There is no definitive town of origin or known inventor of this Central American dough, but it is believed by Avalos that the food is of pre-Hispanic origin. To be of pre-Hispanic origin means the chochoyote was created before Spaniards or any European colonizers invaded the New World when the older civilizations such as the Aztecs, Mixtecs, and Toltecs thrived (via Sprach Caffe). This would make sense since these societies heavily relied on corn as a staple food crop for thousands of years before colonization.

Chochoyote's Ingredients

Chochoyotes differ from region to region in Mexico, but for the most part, the base of the dumpling remains consistent. The Spruce Eats describes chochoyotes as having a corn flour-based dough that is boiled in liquid whether it be broth or mole, this is because the dumpling is meant to bleed starch into these otherwise watery dishes. Chochoyotes are extremely simple to make using salt, water, and corn masa. Corn masa is inherent to the Mexican diet, reports MasterClass, masa harina is made of ground corn flour which eventually comes together to form the masa dough which is then used for the traditional chochoyote. 

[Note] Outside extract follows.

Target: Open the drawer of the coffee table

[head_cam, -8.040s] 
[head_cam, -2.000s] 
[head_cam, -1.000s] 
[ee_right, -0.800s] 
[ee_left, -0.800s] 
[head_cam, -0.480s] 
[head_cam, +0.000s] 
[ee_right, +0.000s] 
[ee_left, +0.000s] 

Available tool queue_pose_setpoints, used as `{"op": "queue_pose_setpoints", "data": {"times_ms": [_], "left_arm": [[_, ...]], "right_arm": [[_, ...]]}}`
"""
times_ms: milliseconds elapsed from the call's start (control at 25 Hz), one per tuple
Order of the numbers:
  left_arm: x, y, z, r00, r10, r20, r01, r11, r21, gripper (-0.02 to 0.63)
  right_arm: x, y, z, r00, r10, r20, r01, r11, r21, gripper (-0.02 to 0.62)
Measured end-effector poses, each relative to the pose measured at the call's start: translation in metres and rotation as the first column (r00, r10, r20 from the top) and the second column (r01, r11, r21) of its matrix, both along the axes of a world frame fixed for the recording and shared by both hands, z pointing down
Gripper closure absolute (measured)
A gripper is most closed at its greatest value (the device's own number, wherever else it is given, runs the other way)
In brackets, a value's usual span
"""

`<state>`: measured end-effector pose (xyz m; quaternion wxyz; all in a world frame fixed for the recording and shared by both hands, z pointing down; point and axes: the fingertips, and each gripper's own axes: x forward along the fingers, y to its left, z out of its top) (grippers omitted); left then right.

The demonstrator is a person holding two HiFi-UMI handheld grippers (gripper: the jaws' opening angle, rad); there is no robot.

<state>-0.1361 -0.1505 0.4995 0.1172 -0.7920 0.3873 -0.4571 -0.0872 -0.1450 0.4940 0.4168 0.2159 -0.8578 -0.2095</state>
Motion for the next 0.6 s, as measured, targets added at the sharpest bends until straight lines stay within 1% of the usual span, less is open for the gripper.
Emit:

Different kinds of corn can affect the dough as well, making it fluffier or denser depending on the amount of starch the corn variety has. The process of turning corn into flour is ancient in Mesoamerica and lends legitimacy to the belief that the chochoyote is pre-colonial in origin. Today, the dumpling has a few other ingredients added for taste such as lard – which would supply the meal with hearty and filling fats- as well as fresh herbs, but part of what makes this dumpling distinct is its presentation. The chochoyote is traditionally rolled into a small sphere and then shaped into a bowl as if one pressed their thumb into the center of the ball (via The Spruce Eats).

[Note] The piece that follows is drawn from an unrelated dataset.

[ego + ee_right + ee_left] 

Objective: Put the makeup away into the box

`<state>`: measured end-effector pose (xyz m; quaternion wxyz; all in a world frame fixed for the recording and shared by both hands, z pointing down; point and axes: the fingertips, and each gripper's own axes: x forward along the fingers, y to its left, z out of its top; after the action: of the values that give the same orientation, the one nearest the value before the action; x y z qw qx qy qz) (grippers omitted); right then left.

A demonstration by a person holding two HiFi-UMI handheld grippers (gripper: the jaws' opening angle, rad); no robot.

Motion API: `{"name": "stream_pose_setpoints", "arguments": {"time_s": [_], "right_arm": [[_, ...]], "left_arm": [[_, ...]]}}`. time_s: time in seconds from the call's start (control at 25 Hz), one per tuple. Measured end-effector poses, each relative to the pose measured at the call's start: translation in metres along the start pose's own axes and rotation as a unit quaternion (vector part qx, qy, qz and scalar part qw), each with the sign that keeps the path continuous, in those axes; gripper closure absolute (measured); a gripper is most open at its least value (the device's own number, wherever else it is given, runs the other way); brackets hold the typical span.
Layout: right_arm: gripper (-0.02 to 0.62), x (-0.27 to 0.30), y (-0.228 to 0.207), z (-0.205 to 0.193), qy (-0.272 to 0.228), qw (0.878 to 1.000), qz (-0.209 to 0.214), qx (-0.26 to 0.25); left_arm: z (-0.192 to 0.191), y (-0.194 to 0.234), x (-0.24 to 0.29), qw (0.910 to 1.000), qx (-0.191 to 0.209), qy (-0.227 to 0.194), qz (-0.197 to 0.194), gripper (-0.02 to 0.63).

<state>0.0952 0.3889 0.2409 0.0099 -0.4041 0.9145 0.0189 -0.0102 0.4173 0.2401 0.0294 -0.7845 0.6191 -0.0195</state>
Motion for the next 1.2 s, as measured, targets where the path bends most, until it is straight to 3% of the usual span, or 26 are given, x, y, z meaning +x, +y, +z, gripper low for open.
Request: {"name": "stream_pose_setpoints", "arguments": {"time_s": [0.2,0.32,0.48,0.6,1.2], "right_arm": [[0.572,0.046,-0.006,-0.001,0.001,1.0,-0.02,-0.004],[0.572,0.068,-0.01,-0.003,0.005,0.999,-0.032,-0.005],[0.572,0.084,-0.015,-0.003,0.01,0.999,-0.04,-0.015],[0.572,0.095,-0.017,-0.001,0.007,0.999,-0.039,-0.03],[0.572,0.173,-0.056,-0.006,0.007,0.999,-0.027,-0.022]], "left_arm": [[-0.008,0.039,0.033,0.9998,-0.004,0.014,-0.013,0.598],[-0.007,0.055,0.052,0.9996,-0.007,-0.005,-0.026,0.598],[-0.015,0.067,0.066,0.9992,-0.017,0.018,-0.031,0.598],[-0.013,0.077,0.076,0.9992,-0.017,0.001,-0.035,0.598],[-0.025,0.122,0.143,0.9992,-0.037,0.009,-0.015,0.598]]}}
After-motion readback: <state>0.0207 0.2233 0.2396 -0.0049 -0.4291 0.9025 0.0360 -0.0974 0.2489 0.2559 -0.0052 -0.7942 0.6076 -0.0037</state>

How to find and eat Chochoyotes

You would indulge in chochoyotes as you would any other dumpling in a soup. According to Epicurious, chochoyotes are commonly served in a hot broth and cooked until they float to the surface. The best part about the dumplings is that they can be served in any kind of broth with any kind of flavor, so this meal can be made for vegetarians and meat eaters alike. Authentic Mexican restaurants may serve dishes like Tesmole or Oaxacan Black Beans Soup which are both traditionally cooked and served with chochoyotes, but for the most part, these dumplings are easily served and made at home. The recipe for Sopa de Guías de Calabaza is an amazing summer soup filled with seasonal greens and veggies and, of course, chochoyotes (via Seasons of My Heart). 

Whether you are looking for a spicy, savory, or even sour soup, if you want it thick and filling, think of adding some chochoyotes into the pot to cook. Accessible to vegan, vegetarian, and gluten-free eaters, these Mexican dumplings are an easy and delicious addition to soups both Central American and non-traditional.